Of EWF, she added, “They were my favorite group, and remain so. I cowrote all but two of the songs on the next album, ‘I Am,’ which was the album that really crossed them over to a white audience.” The group’s African American fans were sometimes surprised to find that “September” and other iconic black hits were partly the creation of a “nice Jewish girl.”
Willis wrote “I’ll Be There for You” on assignment as a 60-second theme song for “Friends.” When the Rembrandts came on board, they wanted to expand it into a complete song, so contributed a bridge and a lyric for the second verse for the full-length version.

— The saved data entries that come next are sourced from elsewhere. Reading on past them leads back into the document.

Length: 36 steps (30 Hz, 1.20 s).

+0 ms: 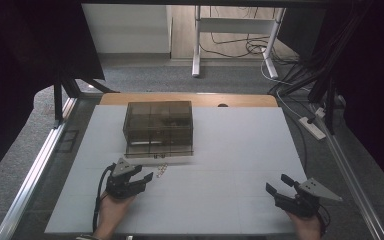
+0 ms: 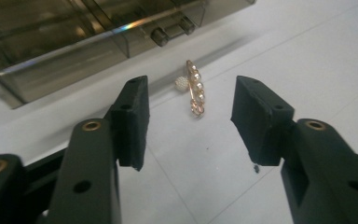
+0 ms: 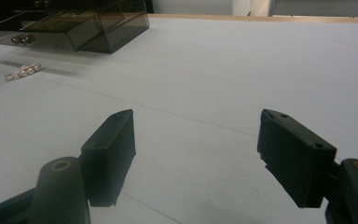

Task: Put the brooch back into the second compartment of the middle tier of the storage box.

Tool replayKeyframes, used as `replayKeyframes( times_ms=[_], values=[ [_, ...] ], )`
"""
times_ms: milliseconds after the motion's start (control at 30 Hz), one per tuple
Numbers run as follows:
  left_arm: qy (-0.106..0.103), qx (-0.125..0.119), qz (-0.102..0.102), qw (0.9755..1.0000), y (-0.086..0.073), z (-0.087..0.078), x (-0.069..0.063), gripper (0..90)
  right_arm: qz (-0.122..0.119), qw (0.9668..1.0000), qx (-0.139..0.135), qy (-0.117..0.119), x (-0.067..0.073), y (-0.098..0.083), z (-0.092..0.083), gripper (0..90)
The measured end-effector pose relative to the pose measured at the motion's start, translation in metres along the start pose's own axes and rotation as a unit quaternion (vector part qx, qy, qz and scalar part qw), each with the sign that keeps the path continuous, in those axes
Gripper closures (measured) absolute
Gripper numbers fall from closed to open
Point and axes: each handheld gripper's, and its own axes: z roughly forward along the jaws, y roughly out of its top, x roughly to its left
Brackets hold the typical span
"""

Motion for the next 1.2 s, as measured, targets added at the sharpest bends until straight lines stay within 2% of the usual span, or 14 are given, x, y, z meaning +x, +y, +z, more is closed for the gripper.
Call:
replayKeyframes(
  times_ms=[167,300,600,767,933,1100,1200],
  values=[
    [-0.006,0.028,0.01,0.9995,0.006,0.013,-0.004,52.8,0.0,1.0,0.001,0.0,0.0,0.0,0.0,27.6],
    [-0.002,0.044,0.018,0.9989,0.01,0.021,-0.006,54.4,0.0,1.0,0.001,0.002,0.0,0.0,0.001,27.7],
    [-0.003,0.067,0.006,0.9978,0.016,0.038,-0.002,57.9,0.002,1.0,0.003,0.001,0.0,0.0,0.001,27.5],
    [-0.004,0.087,-0.005,0.9962,0.018,0.048,0.001,59.7,0.002,1.0,0.005,0.003,-0.001,0.0,0.002,27.5],
    [-0.005,0.094,-0.008,0.9955,0.02,0.055,0.001,61.1,0.002,1.0,0.003,0.004,0.0,0.0,0.002,27.4],
    [-0.007,0.105,-0.008,0.9944,0.02,0.06,0.001,63.9,0.003,0.9999,0.004,0.01,0.0,0.0,0.002,27.1],
    [-0.004,0.11,0.0,0.9939,0.021,0.061,0.001,67.1,0.003,0.9999,0.006,0.011,0.0,0.0,0.003,27.0]
  ],
)
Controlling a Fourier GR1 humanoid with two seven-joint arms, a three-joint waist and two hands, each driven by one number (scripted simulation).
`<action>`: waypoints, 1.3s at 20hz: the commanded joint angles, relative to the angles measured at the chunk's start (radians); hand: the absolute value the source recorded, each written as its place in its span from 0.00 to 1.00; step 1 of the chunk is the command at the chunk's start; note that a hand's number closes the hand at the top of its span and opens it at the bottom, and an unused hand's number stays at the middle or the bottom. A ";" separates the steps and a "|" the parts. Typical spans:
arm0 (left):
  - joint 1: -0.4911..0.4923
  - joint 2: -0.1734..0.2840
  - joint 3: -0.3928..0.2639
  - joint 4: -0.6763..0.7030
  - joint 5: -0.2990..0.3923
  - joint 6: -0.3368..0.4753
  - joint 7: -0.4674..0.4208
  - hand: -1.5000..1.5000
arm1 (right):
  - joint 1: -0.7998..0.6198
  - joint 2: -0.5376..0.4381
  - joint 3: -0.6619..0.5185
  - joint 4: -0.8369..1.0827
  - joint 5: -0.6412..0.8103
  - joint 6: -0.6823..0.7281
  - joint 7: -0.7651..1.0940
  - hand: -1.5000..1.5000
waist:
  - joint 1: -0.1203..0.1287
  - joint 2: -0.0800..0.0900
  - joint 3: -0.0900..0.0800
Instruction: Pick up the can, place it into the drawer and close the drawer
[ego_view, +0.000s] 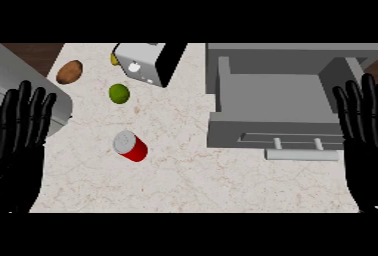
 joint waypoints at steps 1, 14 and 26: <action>0.006 -0.022 -0.036 0.001 -0.055 0.019 0.008 0.00 | -0.003 -0.013 -0.044 0.039 -0.047 0.030 -0.022 0.00 | -0.023 -0.020 -0.017; -0.065 -0.114 -0.320 0.035 -0.361 0.364 0.502 0.00 | 0.095 -0.047 -0.088 0.016 -0.017 -0.008 0.256 0.00 | -0.027 -0.022 -0.016; -0.068 -0.115 -0.409 0.002 -0.433 0.492 0.623 0.00 | 0.288 -0.022 -0.113 -0.032 -0.039 0.067 0.133 0.00 | -0.028 -0.021 -0.017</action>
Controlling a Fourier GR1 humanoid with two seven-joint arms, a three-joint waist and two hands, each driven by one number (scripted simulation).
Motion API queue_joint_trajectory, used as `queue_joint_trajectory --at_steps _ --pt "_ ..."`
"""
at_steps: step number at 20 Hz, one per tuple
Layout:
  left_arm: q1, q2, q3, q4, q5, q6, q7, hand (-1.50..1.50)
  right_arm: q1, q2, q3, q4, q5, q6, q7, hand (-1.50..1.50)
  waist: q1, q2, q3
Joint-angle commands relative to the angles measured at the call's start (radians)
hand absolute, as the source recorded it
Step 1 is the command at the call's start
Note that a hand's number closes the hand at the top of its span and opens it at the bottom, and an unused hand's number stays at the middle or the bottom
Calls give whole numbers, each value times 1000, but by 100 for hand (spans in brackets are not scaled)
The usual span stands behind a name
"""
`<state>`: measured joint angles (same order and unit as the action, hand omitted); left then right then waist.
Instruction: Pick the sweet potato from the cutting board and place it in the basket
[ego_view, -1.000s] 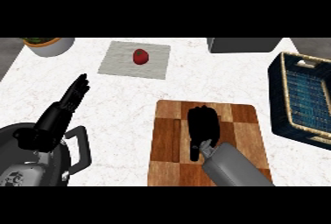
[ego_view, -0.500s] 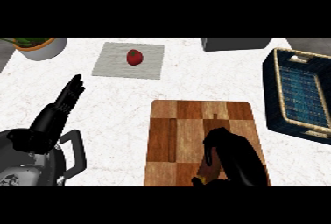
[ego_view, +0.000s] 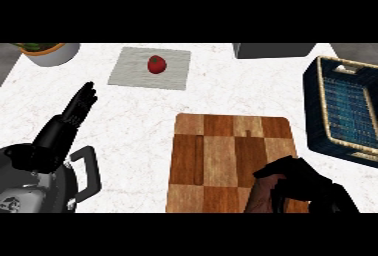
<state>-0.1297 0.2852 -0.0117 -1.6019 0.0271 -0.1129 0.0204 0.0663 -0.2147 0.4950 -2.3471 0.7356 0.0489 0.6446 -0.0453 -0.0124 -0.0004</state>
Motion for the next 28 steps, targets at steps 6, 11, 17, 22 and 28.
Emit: queue_joint_trajectory --at_steps 6,11,17,22,28 --pt "10 -13 2 12 -3 -2 -8 0 4 -22 -149 -348 -57 85 213 150 12 3 -1" --pt "10 -17 -10 -1 -8 -15 -24 0 -172 -95 -360 -284 -141 186 290 150 27 7 -1" --pt "-6 -42 -32 1 -34 -2 -5 0 -421 -93 -534 -161 -201 257 407 150 36 8 -1" --pt "3 12 24 -36 31 -70 26 0 -645 -163 -760 91 -273 232 379 150 50 9 0" --pt "-56 3 42 89 0 -82 -60 0 -665 -239 -903 275 -274 151 236 150 43 14 0"
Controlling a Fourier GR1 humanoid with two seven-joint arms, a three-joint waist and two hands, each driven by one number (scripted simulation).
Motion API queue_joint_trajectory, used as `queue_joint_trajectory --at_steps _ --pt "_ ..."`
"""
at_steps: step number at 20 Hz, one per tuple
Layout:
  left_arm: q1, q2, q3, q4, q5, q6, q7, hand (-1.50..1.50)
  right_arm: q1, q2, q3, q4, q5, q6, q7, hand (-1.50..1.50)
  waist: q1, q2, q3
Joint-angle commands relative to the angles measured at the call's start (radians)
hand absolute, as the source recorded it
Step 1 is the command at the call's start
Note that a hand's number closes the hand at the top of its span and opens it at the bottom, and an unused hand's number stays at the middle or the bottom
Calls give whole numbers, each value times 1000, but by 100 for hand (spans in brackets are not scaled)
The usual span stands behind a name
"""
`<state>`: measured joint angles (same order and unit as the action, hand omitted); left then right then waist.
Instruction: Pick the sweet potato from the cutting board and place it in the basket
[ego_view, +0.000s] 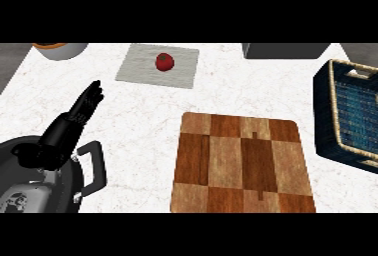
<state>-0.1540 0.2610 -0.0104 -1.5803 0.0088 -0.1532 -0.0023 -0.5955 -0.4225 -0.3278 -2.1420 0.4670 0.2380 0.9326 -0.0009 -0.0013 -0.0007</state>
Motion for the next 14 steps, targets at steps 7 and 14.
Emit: queue_joint_trajectory --at_steps 7,14 --pt "20 0 15 -27 -4 -35 10 0 -62 -184 -188 351 -78 -12 -170 150 6 1 1" --pt "8 -34 12 -33 -37 -8 32 0 57 -179 -206 543 -79 -81 -440 150 5 1 1"
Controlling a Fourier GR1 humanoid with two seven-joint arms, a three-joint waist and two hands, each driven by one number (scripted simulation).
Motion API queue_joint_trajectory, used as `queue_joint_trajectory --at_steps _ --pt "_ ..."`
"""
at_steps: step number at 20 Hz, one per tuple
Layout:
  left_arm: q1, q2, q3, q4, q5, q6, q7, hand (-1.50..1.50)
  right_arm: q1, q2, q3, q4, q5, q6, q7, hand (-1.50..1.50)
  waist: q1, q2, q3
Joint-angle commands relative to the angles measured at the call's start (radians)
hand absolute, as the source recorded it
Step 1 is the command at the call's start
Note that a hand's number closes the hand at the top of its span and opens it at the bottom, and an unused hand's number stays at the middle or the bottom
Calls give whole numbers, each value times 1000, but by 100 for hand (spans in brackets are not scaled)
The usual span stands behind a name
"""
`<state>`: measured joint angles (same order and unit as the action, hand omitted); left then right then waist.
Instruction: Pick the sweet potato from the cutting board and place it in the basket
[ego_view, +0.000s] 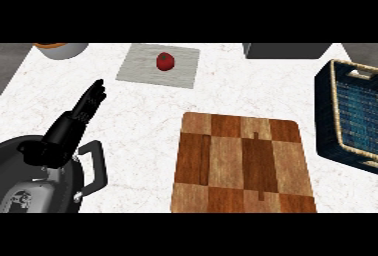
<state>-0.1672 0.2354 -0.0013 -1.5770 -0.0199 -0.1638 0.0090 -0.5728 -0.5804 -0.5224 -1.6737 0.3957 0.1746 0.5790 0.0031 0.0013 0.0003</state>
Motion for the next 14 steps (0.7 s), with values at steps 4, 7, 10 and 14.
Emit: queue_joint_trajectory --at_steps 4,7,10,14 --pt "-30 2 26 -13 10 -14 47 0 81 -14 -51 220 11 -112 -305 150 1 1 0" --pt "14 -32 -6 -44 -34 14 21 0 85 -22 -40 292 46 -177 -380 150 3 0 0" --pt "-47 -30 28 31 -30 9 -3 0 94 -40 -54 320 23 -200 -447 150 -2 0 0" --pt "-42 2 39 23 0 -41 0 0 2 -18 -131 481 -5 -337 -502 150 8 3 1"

“It was the last thing I ever thought would be a hit, the whitest song I ever wrote,” she told Songfacts. “I’m very, very grateful for it, and when they were promoting ‘The Color Purple,’ all of these newspaper reviews… I mean, here I’ve written for Earth, Wind & Fire, I’ve written with James Brown, and the only song they would ever mention that I wrote is this ‘Friends’ theme. Could any song prepare you less to write ‘The Color Purple’? But I actually loved it, because it’s that incongruity that I cherish the most in what I do.”
Willis grew up in Detroit, where, she told the New York Times, she would sit on the lawn of Motown’s headquarters and study what she heard coming through the walls. In the 1970s, she recorded her lone album, “Childstar,” which helped introduce her as a songwriter to other singers of the era.
Her vocation later in life was raconteur as much as songwriter.
“I’m a serious party thrower,” she told the Times. “I’ll tell you, that’s my No. 1 skill. I always had a music career, an art career, set designer, film and video, technology. The parties really became the only place I could combine everything.”